Williams and another v Broadoak Private Finance Ltd and others  EWHC 1107 (Ch)
This case involved a property development where Birchen House Limited ("BHL") purchased freehold land in Birkenhead in order to redevelop it into commercial units and residential apartments (the "Property"). BHL had taken out secured bank loans and entered into off plan residential apartment sales. BHL were underfunded and were unable to pay contractors and as a result administrators were appointed. The administrators sought an order from the court to sell the property unencumbered. This order was granted. The courts further looked at the order of priorities for repayment from any sale proceeds and monies in BHL's bank account. The Bank, which had a legal mortgage and an all monies debenture, would rank behind any apartment purchasers, but only with respect to purchasers who had entered into a sales contract and registered their interest at the Land Registry prior to the Bank's refinancing.
BHL purchased the Property in late 2015 and the purchase was initially funded by Hope Capital Limited and the development was overseen by Goodman Wells Limited, a connected company. To further fund the development, residential apartments were sold off-plan. Each purchaser paid a 25% deposit of the purchase price which was utilised in the development. By September 2016, BHL realised they were under-funded and sought to refinance the original loan with Broadoak Private Finance Limited (the "Bank"). BPFL provided two facilities which were drawn in September and October 2016. The Bank was granted an all-monies debenture and a legal mortgage as security for the loan, which were registered at Companies House and the Land Registry. The Bank advanced a third facility as an extension of the second loan facility and that was drawn in November 2016. After the refinancing, BHL continued to sell apartments off plan. Works were suspended in May 2017 by the builder for non-payment of an invoice. Joint administrators were appointed in June 2017 by the Bank pursuant to its powers as a holder of a qualifying floating charge. The only identifiable asset was the Property and a bank account containing around £6,000.
The administrators made an application to the court under paragraph 71 of Schedule B1 to the Insolvency Act 1986 so as to enable them to dispose of the Property as if it were not subject to any security. The court had to consider whether such disposal was likely to promote the purpose of administration. The court held that selling the Property free of any security interests was the only realistic option as the administrators were unlikely to complete the development themselves or sell the Property subject to the existing interests.

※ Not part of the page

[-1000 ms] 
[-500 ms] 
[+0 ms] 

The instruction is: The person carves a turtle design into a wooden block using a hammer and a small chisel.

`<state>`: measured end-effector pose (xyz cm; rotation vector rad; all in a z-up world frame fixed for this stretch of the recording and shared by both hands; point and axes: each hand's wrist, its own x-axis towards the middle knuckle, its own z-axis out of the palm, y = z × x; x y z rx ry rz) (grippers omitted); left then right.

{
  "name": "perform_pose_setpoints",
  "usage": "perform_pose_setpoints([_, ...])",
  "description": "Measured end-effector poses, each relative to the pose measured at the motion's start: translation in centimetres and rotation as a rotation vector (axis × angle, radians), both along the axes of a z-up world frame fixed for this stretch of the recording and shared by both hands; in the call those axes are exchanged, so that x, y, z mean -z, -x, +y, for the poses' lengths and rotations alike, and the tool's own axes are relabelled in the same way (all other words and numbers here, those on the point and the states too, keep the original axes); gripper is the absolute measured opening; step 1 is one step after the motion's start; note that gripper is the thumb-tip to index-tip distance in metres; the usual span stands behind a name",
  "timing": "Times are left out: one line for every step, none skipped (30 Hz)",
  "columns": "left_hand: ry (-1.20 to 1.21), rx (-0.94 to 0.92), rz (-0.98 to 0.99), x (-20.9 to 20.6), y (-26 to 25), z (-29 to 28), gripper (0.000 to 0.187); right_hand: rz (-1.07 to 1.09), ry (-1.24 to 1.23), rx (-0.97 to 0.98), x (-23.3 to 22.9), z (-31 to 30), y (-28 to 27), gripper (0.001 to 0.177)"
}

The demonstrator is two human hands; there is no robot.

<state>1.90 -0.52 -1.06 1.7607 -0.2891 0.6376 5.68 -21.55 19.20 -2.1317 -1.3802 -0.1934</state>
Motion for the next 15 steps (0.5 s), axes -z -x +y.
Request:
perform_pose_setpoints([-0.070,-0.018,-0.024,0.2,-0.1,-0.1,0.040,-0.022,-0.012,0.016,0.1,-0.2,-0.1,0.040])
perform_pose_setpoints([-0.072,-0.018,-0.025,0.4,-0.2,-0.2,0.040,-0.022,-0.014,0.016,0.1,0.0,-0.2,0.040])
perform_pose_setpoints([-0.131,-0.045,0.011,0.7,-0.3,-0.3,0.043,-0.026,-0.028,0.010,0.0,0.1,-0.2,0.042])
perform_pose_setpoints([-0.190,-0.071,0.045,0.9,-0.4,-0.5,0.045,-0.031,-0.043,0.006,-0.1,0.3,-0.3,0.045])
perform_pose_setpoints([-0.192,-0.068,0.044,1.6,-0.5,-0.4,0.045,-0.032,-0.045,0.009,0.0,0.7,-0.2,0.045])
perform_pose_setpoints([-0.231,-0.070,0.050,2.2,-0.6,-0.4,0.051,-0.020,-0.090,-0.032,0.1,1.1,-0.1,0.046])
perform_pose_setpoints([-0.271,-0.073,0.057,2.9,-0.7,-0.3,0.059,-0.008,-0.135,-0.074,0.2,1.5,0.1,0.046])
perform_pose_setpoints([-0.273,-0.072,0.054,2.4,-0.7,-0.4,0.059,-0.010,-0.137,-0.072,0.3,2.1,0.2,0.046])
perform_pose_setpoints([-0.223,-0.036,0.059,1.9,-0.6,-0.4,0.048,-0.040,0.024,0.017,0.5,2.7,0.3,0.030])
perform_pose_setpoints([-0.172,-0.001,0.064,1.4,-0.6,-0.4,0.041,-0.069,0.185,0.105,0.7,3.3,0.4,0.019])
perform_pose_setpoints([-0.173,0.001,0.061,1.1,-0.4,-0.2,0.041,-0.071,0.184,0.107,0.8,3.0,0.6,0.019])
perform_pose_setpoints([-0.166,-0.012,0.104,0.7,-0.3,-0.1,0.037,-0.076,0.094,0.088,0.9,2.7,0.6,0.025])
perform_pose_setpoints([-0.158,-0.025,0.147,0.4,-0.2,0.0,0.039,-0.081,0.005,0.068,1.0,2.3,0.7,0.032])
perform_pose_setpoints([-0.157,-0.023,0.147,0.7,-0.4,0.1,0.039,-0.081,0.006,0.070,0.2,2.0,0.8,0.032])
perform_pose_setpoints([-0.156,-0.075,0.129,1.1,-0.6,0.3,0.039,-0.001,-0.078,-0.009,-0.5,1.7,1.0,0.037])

The court also considered the order of priorities of repayment, there were 3 classes of respondents: (i) the Bank, (ii) contracting purchasers who had a purchaser's lien and (iii) Eloquent Developments Limited who had the benefit of an option to acquire two apartments but that option expired in December 2017 (so they had no interest in the Property at the time of the court proceedings). The contracting purchasers were essentially split into 3 categories: (a) those that bought an apartment prior to the Bank's charge being registered and had registered unilateral notices at the Land Registry; (b) purchasers who had registered unilateral notices but after the Bank's charge was registered and all 3 advances had been made to BHL; and (c) purchasers who had not yet registered any interest in the Property at the Land Registry. The court held that the purchasers described in catergory (a) would rank ahead of the Bank and the remaining categories of purchasers would rank behind the Bank in the order of priorities.
Points of note in the REF market
This case is important in the real estate finance market, particularly in the context of refinancing property developments. A lender will rank behind any contracting purchaser of residential property who made a purchase and registered their interest at the Land Registry prior to their refinancing. A purchaser who fails to register their interest, prior to a lender's interest being registered, will rank behind the lender even if the lender had notice of such interest. The key takeaway for a lender is ensuring any security taken over any property is registered at the Land Registry as quickly as possible or that prior ranking purchaser applications are cancelled and re-submitted to allow the lender's security to take priority.